TASK DETAILS ▸
Copy, exactly and without additions, every line in the records below from the one holding "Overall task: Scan" through the one holding "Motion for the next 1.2", both ends included.

SUPPLIED RECORDS ▸
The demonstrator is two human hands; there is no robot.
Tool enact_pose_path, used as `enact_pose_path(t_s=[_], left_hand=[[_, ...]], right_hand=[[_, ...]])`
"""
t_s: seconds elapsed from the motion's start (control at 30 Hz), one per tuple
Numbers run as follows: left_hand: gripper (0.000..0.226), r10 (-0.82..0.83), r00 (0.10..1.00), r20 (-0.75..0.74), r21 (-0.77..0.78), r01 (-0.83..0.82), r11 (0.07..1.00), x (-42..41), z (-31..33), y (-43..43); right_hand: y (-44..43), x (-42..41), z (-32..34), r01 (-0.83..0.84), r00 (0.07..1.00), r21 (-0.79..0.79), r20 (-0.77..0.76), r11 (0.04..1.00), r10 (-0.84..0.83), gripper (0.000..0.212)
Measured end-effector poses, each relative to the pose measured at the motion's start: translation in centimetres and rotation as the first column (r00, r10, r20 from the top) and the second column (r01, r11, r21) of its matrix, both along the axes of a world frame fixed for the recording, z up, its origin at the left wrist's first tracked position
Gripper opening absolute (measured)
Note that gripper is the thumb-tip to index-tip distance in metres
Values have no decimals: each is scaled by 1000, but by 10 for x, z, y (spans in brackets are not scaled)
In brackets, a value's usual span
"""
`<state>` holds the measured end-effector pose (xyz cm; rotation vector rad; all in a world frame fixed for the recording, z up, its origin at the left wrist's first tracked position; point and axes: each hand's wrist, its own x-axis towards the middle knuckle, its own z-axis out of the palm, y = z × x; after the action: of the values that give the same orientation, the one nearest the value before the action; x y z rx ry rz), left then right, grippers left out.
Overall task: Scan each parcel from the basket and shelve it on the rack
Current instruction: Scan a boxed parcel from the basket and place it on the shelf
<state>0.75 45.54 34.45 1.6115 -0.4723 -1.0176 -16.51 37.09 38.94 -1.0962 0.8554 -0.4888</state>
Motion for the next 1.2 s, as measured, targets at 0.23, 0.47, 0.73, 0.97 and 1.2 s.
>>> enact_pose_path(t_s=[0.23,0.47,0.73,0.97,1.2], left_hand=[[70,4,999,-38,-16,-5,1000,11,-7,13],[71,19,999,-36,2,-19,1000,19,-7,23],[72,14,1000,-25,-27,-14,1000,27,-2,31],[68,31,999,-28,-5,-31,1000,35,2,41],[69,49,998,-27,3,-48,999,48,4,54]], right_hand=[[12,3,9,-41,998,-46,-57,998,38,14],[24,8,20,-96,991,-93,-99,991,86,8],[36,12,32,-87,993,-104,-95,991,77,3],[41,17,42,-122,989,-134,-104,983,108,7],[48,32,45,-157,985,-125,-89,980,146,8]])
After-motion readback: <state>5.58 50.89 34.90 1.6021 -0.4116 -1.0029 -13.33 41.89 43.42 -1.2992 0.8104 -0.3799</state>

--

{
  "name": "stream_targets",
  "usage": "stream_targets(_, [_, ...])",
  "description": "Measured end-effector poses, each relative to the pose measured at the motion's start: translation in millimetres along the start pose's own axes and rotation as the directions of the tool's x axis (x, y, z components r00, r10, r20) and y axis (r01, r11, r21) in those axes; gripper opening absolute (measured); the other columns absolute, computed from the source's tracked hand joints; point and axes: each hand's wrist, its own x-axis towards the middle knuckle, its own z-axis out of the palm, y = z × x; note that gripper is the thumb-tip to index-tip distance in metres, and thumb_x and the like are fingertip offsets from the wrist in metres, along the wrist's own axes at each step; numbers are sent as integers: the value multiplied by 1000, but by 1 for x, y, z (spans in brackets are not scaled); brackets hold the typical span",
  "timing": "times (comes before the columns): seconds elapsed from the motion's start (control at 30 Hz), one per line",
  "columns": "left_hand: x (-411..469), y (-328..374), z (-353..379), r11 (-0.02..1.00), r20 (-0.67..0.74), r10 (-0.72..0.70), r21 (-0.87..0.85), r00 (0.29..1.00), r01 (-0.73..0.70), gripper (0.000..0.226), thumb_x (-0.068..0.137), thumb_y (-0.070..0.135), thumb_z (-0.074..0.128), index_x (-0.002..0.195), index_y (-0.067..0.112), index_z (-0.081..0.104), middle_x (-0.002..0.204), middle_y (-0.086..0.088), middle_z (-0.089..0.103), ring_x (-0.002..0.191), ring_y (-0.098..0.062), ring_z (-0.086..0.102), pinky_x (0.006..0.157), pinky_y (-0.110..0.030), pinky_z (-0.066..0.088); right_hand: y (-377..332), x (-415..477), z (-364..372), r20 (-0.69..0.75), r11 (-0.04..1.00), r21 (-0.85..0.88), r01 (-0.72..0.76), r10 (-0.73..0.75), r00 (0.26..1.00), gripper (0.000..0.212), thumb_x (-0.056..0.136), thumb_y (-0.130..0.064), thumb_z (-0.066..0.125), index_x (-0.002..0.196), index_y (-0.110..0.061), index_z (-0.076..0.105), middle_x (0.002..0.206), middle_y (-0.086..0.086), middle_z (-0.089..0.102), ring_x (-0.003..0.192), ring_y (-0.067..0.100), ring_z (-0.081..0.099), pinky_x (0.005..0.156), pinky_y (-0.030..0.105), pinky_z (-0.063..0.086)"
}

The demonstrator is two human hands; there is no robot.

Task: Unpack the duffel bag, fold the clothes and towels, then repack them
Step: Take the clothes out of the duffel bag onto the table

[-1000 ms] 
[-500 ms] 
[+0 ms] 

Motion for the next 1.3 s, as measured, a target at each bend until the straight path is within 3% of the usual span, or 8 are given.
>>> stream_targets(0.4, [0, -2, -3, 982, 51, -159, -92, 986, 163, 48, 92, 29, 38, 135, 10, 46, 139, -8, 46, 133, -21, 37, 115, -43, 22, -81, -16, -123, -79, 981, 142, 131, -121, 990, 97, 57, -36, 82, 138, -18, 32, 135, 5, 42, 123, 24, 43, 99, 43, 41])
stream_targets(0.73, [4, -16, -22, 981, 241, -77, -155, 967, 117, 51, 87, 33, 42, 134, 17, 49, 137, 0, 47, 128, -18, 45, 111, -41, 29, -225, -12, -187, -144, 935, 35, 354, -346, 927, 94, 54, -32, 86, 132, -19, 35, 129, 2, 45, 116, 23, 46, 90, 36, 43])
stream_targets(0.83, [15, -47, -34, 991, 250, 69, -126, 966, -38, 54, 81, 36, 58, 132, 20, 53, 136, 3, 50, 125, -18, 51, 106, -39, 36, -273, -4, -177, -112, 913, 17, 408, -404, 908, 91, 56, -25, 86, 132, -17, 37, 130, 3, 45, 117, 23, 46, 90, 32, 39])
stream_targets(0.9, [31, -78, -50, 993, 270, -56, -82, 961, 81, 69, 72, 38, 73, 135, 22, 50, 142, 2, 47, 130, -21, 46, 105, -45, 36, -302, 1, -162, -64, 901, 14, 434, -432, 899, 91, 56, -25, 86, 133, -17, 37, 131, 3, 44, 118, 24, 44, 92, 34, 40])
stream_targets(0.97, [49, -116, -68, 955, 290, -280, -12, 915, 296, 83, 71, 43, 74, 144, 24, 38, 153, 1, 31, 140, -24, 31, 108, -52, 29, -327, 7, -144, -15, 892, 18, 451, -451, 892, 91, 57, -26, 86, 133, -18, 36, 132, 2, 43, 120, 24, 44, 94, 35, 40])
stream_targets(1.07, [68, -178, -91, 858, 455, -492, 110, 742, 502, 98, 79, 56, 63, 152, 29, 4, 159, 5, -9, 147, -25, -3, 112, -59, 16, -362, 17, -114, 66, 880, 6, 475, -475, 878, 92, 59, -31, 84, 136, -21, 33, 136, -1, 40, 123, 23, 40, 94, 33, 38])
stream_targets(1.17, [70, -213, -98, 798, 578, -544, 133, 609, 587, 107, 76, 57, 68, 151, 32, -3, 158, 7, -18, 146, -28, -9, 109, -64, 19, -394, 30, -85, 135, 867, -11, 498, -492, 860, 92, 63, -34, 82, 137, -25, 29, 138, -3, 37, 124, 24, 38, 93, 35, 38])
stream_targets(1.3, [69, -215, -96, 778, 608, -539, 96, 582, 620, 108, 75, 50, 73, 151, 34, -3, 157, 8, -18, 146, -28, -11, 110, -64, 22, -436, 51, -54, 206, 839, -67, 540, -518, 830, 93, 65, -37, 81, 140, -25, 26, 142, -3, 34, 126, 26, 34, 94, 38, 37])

RESULT OF THE EXERCISE ▸
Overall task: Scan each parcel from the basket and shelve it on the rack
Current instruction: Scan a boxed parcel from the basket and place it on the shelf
<state>0.75 45.54 34.45 1.6115 -0.4723 -1.0176 -16.51 37.09 38.94 -1.0962 0.8554 -0.4888</state>
Motion for the next 1.2 s, as measured, targets at 0.23, 0.47, 0.73, 0.97 and 1.2 s.

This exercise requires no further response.